Auch auf zusätzliche Düngung kann verzichtet werden, da das Wachstum durch die kürzeren Tage und weniger Licht verlangsamt ist. Das Düngen kann in dieser Zeit komplett einstellt oder maximal alle 6–8 Wochen in sehr geringer Dosierung fortgeführt werden, wenn deine Pflanze dennoch aktiv wächst. Zu viel Dünger kann die Pflanze stressen und den Wurzelballen schädigen.
Beachte, dass deine Pflanze wieder regelmäßig Dünger benötigt, wenn im Frühling neues Wachstum sichtbar wird.


Machst du vielleicht einen von diesen Pflegefehlern?
Hier erfährst du wie du die häufigsten Fehler im Umgang mit Zimmerpflanzen vermeiden kannst.


Luftfeuchtigkeit erhöhen
Durch die Heizung im Winter wird nicht nur die Luft, sondern auch die Blätter der Pflanzen stark ausgetrocknet und das schadet den Zimmerpflanzen langfristig.
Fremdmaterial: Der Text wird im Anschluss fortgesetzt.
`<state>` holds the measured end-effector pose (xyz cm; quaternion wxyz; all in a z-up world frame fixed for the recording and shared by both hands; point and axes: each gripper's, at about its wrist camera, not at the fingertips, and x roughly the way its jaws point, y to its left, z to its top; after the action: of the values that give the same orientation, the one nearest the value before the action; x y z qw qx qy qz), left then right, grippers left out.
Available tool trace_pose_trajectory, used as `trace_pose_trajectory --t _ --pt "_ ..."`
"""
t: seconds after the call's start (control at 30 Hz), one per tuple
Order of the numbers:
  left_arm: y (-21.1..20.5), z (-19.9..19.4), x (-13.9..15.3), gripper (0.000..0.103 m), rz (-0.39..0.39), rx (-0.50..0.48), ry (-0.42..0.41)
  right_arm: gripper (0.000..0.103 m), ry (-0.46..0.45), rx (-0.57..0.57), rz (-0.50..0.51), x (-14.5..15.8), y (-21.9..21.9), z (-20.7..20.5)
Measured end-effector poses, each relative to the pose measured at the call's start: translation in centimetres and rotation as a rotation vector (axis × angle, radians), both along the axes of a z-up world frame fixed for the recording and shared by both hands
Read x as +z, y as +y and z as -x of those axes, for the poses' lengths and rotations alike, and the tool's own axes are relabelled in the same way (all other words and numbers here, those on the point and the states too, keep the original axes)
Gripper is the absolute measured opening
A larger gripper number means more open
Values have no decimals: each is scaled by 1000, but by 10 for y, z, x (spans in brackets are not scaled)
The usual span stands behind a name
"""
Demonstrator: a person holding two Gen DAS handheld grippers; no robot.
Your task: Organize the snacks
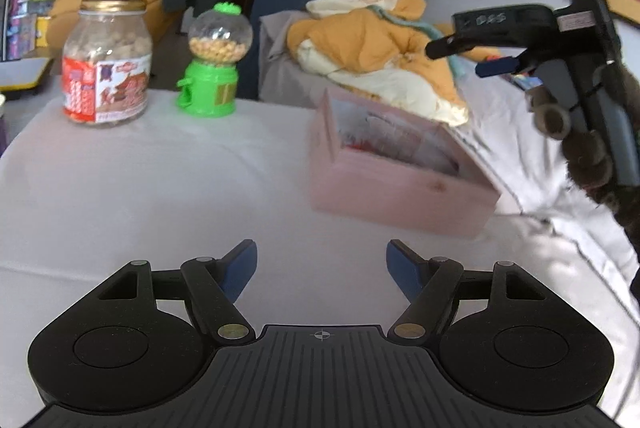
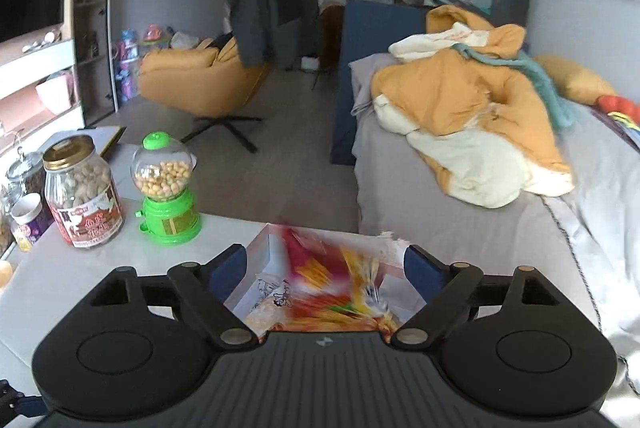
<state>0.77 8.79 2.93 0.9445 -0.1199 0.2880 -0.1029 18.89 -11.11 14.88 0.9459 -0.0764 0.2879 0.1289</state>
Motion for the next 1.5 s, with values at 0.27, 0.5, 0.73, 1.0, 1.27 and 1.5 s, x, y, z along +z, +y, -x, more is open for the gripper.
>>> trace_pose_trajectory --t 0.27,0.5,0.73,1.0,1.27,1.5 --pt "-13 13 -18 77 -85 18 18 87 141 26 -188 -39 -31 51" --pt "-30 16 -28 77 -150 58 47 87 174 -52 -85 -117 -18 132" --pt "-47 3 -31 79 -223 87 53 101 193 -88 7 -153 -10 144" --pt "-57 -1 -33 81 -302 88 62 103 164 -120 -43 -161 -19 145" --pt "-58 -1 -32 82 -313 88 63 103 120 -118 -53 -163 -21 150" --pt "-58 -1 -32 82 -313 88 63 103 120 -118 -53 -163 -20 150"
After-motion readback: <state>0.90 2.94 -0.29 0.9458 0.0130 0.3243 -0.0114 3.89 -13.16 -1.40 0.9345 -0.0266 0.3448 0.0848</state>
Zu trockene Luft kann zu braunen Blattspitzen und Blattverlust führen. Außerdem kann Hohe Luftfeuchtigkeit Schädlingsbefall vorbeugen. Zum Glück kannst du deine grünen Mitbewohner durch die richtige Pflege unterstützen:
Die Blätter mehrmals wöchentlich mit kalkarmem Wasser besprühen.
Schalen mit Wasser auf die Heizung stellen.
Pflanzen in der Dusche abbrausen. Das hat den schönen Nebeneffekt, dass so gleich die Blätter von Staub gereinigt werden.
Alternativ kannst du dir auch einen Luftbefeuchter zulegen, der für eine konstante Feuchtigkeit sorgt.
Kakteen und Sukkulenten sind ideal für trockene Heizungsluft, für sie muss die Luftfeuchtigkeit nicht erhöht werden.
Ganz wichtig: Das Lüften nicht vergessen, um Schimmelbildung zu vermeiden!

Schädlinge im Winter vermeiden und bekämpfen
Schädlinge wie Spinnmilben und Läuse treten im Winter häufiger auf, da trockene Luft und hohe Temperaturen ihre Vermehrung begünstigen. Folgend Schädlinge sind im an Zimmerpflanzen im Winter häufig zu finden:
Trauermücken: Die kleinen schwarzen Fliegen legen Larven in die Blumenerde, welche die Wurzeln schädigen.
Spinnmilben: Die Blätter zeigen gelbliche Verfärbungen, da die Spinnmilben in die Blätter stechen und Pflanzzellen aussaugen.
Thripse: Befallene Pflanzen zeigen silbrige Verfärbungen und verkümmerte Blätter.
Schau dir deine Zimmerpflanzen am besten wöchentlich genau an und achte besonders auf die Blattober- und Unterseiten oder Verfärbungen der Blätter. Wer Schädlinge früh erkennt und direkt handelt, hat gute Chancen, die Pflanze zu retten.